1.12 Whether or not to Inherit Word Cluster
[0190] In a plurality of meetings, one theme may be continuously
discussed. Examples thereof include a weekly report meeting and a
regular meeting at a development meeting, and the like. In such a
case, the word cluster generated from a document representing the
content of a first meeting can be used again when the word cluster
is generated from a document representing the content of a second
meeting.
[0191] Thus, according to an operation instruction from the user,
the word cluster generation unit 123 writes and stores the word
cluster generated from the document representing the content of the
first meeting in the storage circuit 104.

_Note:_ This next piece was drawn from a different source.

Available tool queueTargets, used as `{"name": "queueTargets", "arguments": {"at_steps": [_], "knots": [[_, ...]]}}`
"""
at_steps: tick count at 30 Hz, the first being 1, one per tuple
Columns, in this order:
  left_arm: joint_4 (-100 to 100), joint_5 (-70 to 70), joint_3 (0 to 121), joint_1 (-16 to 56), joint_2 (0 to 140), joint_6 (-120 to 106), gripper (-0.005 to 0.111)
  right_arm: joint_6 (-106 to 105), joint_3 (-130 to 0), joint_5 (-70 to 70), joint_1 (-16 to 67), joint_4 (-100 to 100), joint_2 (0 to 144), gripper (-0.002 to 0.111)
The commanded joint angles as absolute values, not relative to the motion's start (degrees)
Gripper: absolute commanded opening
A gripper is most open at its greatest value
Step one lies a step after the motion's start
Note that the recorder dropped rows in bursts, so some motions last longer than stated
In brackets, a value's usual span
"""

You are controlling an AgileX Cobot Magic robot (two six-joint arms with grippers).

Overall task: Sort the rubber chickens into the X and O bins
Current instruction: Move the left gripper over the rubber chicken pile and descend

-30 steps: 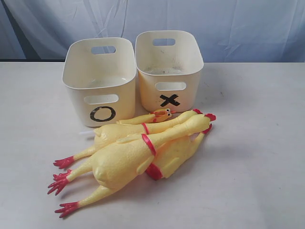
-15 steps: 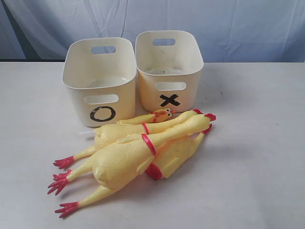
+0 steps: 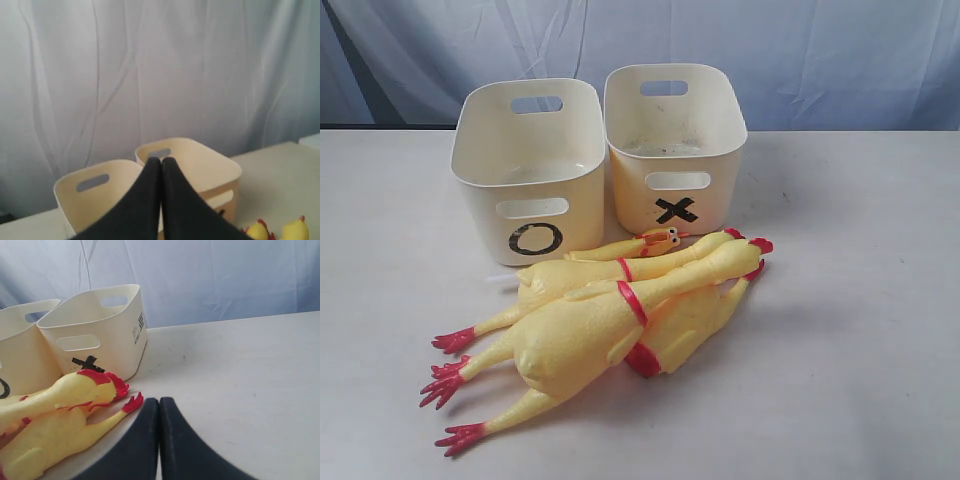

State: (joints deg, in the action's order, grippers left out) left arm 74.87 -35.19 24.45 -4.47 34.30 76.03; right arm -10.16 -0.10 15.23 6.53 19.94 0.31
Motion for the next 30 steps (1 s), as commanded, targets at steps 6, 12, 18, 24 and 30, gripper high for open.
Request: {"name": "queueTargets", "arguments": {"at_steps": [6,12,18,24,30], "knots": [[85.41,-44.27,32.9,-4.38,55.82,79.9,0.0,-10.26,0.0,14.38,6.76,20.21,0.0,-0.001],[90.92,-44.82,38.02,0.92,64.65,81.15,0.0,-10.26,0.0,14.38,6.76,20.21,0.0,-0.001],[92.13,-44.03,42.79,10.68,72.16,82.73,0.0,-10.26,0.0,14.38,6.76,20.21,0.0,-0.001],[92.53,-41.91,47.6,19.58,79.02,85.26,0.0,-10.26,0.0,14.38,6.76,20.21,0.0,-0.001],[99.95,-34.03,52.99,29.05,86.81,97.09,0.0,-10.26,0.0,14.79,6.76,20.21,0.0,-0.001]]}}
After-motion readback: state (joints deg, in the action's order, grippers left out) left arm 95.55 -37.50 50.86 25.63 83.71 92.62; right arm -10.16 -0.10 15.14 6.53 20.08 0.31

[0192] In this case, the cluster estimation unit 113 may write the
estimated representative word cluster in the storage circuit
104.
[0193] The word cluster generation unit 123 may use the word
cluster of the first meeting stored in the storage circuit 104 when
generating the word cluster from the document representing the
content of the second meeting according to the operation
instruction of the user.
[0194] By using the word cluster generated and stored by the
previous meeting, it is possible to refer to the word cluster
having high importance in the previous meeting, and it is possible
to extract information (summary) having higher importance in this
meeting.
[0195] Further, a designation of the word cluster to be deleted may
be received from the user by the keyboard 108 (receiver). The
keyboard 108 outputs the received designation of the word cluster
to be deleted to the integrated control unit 110 via the
input-output circuit 105.
[0196] The word processing unit 112 receives the received
designation of the word cluster to be deleted from the integrated
control unit 110. The word cluster generation unit 123 deletes the
designated word cluster from the storage circuit 104.

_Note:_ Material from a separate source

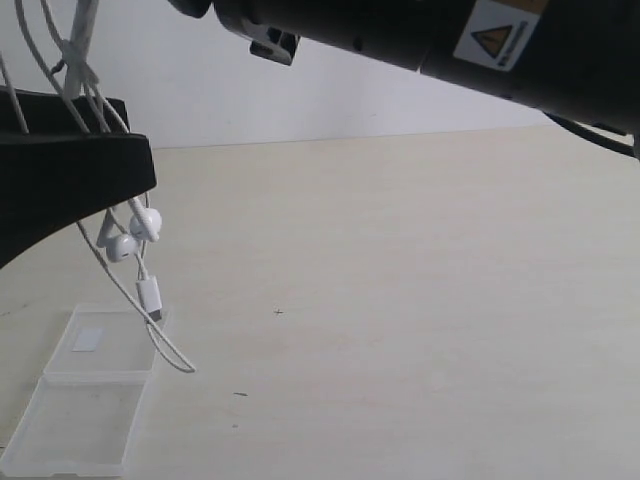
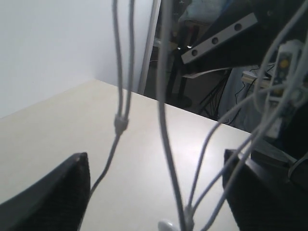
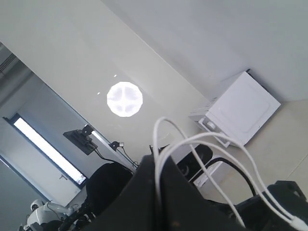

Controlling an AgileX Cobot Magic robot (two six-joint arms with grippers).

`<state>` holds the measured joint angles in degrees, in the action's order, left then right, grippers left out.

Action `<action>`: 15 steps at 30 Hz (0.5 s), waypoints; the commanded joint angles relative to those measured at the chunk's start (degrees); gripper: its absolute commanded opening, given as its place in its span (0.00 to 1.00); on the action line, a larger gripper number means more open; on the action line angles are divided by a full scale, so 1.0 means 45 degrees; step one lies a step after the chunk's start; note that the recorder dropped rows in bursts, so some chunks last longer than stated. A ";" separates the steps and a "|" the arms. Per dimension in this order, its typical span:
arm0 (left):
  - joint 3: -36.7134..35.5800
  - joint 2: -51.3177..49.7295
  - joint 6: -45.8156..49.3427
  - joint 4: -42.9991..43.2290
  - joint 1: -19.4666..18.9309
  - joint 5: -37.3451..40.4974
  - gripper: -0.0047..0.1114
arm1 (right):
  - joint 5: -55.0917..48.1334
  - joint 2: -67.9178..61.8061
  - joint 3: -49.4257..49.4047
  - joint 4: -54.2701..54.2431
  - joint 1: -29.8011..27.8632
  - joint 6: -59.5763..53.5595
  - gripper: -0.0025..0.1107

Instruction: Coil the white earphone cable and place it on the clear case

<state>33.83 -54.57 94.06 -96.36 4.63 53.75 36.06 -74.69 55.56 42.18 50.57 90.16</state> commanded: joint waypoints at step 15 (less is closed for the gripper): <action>-0.0058 -0.1140 0.0688 -0.0483 0.0004 0.0384 0.65 | 0.0477 -0.0032 0.0088 -0.0006 0.0022 -0.0158 0.02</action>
<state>33.83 -59.54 96.26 -97.03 4.63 54.81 37.32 -74.69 55.56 42.18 50.57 90.16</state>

[0197] Cases of deleting the information of the word cluster
include a case of one-time meeting. In situations of brainstorming,
a chat, and the like, the discussion may be completed only by the
meeting. In such a case, the word cluster stored in the storage
circuit 104 may be deleted according to an operation instruction of
the user.
[0198] Further, in a case where a plurality of word clusters is
generated and stored in the storage circuit 104 in the first
meeting among meetings performed continuously, a word cluster that
the user can clearly recognize as unusable in the next meeting
among the plurality of word clusters may be deleted from the
storage circuit 104 according to an operation instruction of the
user.
1.13 Data Unit
[0199] By using any one of the entire language data including a
plurality of documents, an entire document included in the language
data, a paragraph included in the document, a plurality of
sentences included in the document, and one sentence included in
the document as a data unit, the word cluster generation unit 123
may classify words included in the data unit for each data unit and
generate a plurality of word clusters for each data unit. The data
unit is a unit for determining a topic.
[0200] The cluster estimation unit 113 selects a representative
word cluster from a plurality of word clusters for each data
unit.
[0201] Further, a designation of the data unit may be received from
the user by the keyboard 108 (receiver). The keyboard 108 outputs
the received designation of the data unit to the integrated control
unit 110 via the input-output circuit 105.
[0202] The word cluster generation unit 123 classifies the word for
each data unit received from the user.
[0203] In the present embodiment, in order to classify topics for
discussion at one meeting, as described above, the data unit may be
a designated unit of a plurality of sentences or a unit of one
sentence. Further, the sentences may be classified into clusters
for each sentence so that a discussion that has suddenly occurred
again can be handled.
[0204] Further, the summary unit 114 may extract, by each data
unit, a sentence representing description content of the data unit
from the data unit as a summary.
1.14 Operation in Information Processing Apparatus 10
[0205] An operation in the information processing apparatus 10 will
be described with reference to a flowchart.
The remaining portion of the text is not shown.